-- What you should do --
Check each line of the data, and copy those where "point" appears.

:: Data extract

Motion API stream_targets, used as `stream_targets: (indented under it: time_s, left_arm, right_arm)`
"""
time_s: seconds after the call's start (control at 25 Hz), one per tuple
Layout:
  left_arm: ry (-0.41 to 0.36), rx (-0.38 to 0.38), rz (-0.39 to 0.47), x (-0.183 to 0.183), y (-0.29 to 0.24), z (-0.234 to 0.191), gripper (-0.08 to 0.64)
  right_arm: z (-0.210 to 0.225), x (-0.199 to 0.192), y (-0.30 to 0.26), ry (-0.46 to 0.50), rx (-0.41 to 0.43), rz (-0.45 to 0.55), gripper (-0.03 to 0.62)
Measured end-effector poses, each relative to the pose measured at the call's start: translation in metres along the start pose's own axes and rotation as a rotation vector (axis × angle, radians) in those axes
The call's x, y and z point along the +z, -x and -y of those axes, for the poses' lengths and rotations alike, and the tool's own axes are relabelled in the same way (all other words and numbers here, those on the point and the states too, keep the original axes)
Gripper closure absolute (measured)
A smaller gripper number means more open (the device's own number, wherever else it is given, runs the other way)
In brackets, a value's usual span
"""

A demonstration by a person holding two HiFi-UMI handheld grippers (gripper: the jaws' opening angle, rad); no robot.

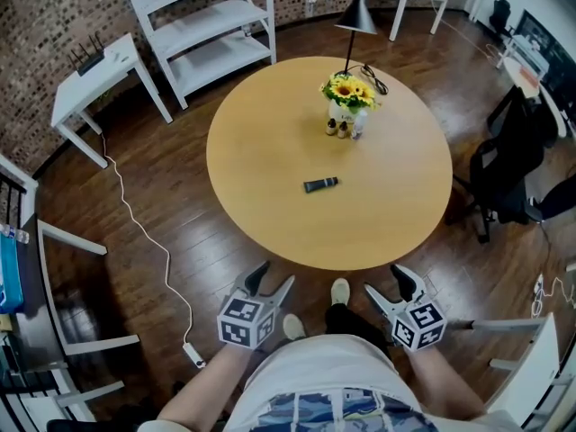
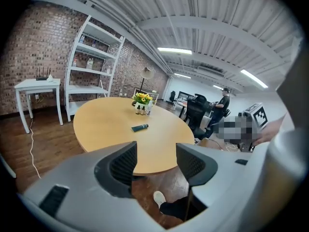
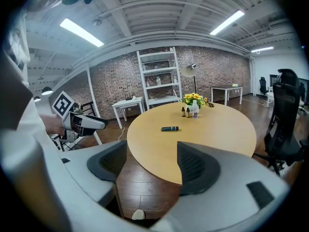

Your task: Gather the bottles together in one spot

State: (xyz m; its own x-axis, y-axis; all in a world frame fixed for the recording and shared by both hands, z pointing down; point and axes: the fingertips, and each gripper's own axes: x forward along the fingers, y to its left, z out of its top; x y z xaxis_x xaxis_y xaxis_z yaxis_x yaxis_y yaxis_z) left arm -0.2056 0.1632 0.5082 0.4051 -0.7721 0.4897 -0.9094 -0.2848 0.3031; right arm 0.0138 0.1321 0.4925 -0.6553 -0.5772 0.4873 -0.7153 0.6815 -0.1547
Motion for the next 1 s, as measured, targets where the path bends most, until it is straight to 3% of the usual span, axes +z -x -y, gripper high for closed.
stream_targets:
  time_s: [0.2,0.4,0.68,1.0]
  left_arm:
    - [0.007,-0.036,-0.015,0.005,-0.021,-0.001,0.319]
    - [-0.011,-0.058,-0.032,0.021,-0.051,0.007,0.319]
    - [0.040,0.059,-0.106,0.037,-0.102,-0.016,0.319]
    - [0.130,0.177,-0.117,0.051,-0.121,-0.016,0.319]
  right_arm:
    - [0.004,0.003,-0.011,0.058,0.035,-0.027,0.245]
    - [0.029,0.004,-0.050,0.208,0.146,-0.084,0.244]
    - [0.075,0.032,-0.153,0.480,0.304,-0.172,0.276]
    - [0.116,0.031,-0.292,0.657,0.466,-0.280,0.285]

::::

-- Output for this exercise --
The call's x, y and z point along the +z, -x and -y of those axes, for the poses' lengths and rotations alike, and the tool's own axes are relabelled in the same way (all other words and numbers here, those on the point and the states too, keep the original axes)
State: (xyz m; its own x-axis, y-axis; all in a world frame fixed for the recording and shared by both hands, z pointing down; point and axes: the fingertips, and each gripper's own axes: x forward along the fingers, y to its left, z out of its top; x y z xaxis_x xaxis_y xaxis_z yaxis_x yaxis_y yaxis_z) left arm -0.2056 0.1632 0.5082 0.4051 -0.7721 0.4897 -0.9094 -0.2848 0.3031; right arm 0.0138 0.1321 0.4925 -0.6553 -0.5772 0.4873 -0.7153 0.6815 -0.1547

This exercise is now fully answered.